*** RECORD EXTRACTS

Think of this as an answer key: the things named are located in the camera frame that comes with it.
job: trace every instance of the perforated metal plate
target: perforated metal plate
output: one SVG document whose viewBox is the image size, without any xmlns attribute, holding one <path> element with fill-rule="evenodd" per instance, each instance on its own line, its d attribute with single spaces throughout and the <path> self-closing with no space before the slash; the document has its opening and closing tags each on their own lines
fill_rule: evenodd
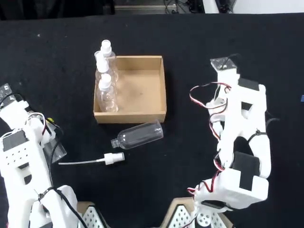
<svg viewBox="0 0 304 228">
<path fill-rule="evenodd" d="M 178 205 L 175 208 L 175 213 L 173 214 L 168 228 L 181 228 L 188 223 L 190 223 L 190 214 L 184 205 Z"/>
<path fill-rule="evenodd" d="M 88 207 L 82 218 L 86 223 L 87 228 L 106 228 L 94 207 Z"/>
<path fill-rule="evenodd" d="M 184 205 L 178 205 L 175 208 L 175 212 L 170 219 L 167 228 L 184 228 L 185 225 L 189 224 L 193 218 L 187 211 Z M 227 228 L 225 223 L 222 221 L 218 213 L 212 213 L 211 211 L 204 210 L 200 211 L 196 217 L 198 227 L 210 227 L 211 228 Z M 196 228 L 195 222 L 193 221 L 186 228 Z"/>
</svg>

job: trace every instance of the bottle neck
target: bottle neck
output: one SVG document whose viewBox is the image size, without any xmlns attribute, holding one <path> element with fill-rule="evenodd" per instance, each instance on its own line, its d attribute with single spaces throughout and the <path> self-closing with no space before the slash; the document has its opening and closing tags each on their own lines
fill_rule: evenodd
<svg viewBox="0 0 304 228">
<path fill-rule="evenodd" d="M 118 139 L 112 139 L 112 140 L 111 140 L 111 144 L 112 144 L 112 147 L 113 147 L 113 148 L 120 147 L 120 144 L 119 144 Z"/>
</svg>

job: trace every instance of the white hole-punched panel
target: white hole-punched panel
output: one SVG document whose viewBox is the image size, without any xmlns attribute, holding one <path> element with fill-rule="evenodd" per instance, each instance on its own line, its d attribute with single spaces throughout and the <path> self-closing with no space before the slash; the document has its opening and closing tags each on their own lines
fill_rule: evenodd
<svg viewBox="0 0 304 228">
<path fill-rule="evenodd" d="M 0 167 L 3 168 L 17 168 L 28 163 L 29 152 L 31 150 L 31 143 L 27 141 L 21 145 L 2 151 L 0 153 Z"/>
<path fill-rule="evenodd" d="M 210 226 L 211 228 L 227 228 L 218 213 L 212 213 L 208 210 L 200 211 L 200 213 L 197 214 L 196 220 L 199 225 L 198 228 Z M 178 205 L 167 228 L 184 228 L 184 226 L 190 222 L 190 213 L 184 205 Z M 194 223 L 195 222 L 192 222 L 192 224 L 187 226 L 187 228 L 194 228 Z"/>
<path fill-rule="evenodd" d="M 86 223 L 87 228 L 106 228 L 95 207 L 88 207 L 82 219 Z"/>
<path fill-rule="evenodd" d="M 191 222 L 190 213 L 184 205 L 177 205 L 167 228 L 181 228 Z"/>
<path fill-rule="evenodd" d="M 211 228 L 227 228 L 218 213 L 211 214 Z"/>
</svg>

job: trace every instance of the bottle cap
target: bottle cap
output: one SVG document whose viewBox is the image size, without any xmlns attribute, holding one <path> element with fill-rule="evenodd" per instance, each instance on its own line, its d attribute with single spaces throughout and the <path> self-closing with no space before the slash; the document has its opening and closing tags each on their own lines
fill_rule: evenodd
<svg viewBox="0 0 304 228">
<path fill-rule="evenodd" d="M 102 52 L 95 53 L 97 70 L 100 73 L 105 73 L 109 70 L 109 63 L 105 59 Z"/>
<path fill-rule="evenodd" d="M 112 47 L 111 42 L 107 39 L 101 42 L 101 52 L 103 53 L 104 57 L 109 57 L 112 54 Z"/>
<path fill-rule="evenodd" d="M 98 84 L 98 88 L 101 91 L 107 91 L 111 86 L 112 78 L 109 74 L 101 74 L 101 79 Z"/>
</svg>

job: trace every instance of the black fabric surface
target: black fabric surface
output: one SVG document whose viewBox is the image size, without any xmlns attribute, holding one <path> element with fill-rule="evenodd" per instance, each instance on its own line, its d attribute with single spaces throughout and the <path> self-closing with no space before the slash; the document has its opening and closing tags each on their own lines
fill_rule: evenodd
<svg viewBox="0 0 304 228">
<path fill-rule="evenodd" d="M 295 227 L 304 185 L 304 14 L 155 15 L 0 23 L 0 84 L 9 83 L 65 130 L 64 161 L 101 158 L 110 140 L 132 124 L 97 125 L 93 117 L 94 52 L 104 38 L 118 55 L 162 55 L 167 90 L 164 138 L 124 151 L 125 163 L 53 166 L 54 184 L 97 204 L 113 228 L 159 226 L 170 202 L 188 196 L 215 172 L 217 142 L 208 112 L 189 89 L 215 81 L 209 59 L 239 53 L 241 76 L 267 89 L 272 172 L 264 202 L 227 213 L 238 227 Z M 204 101 L 213 96 L 206 89 Z M 0 133 L 9 129 L 1 124 Z M 0 227 L 8 203 L 0 179 Z"/>
</svg>

******

WHAT IS EXPECTED =
Print the records verbatim, stopping after the "target: perforated metal plate" line.

ANSWER TO THIS PROBLEM =
Think of this as an answer key: the things named are located in the camera frame that comes with it.
job: trace every instance of the perforated metal plate
target: perforated metal plate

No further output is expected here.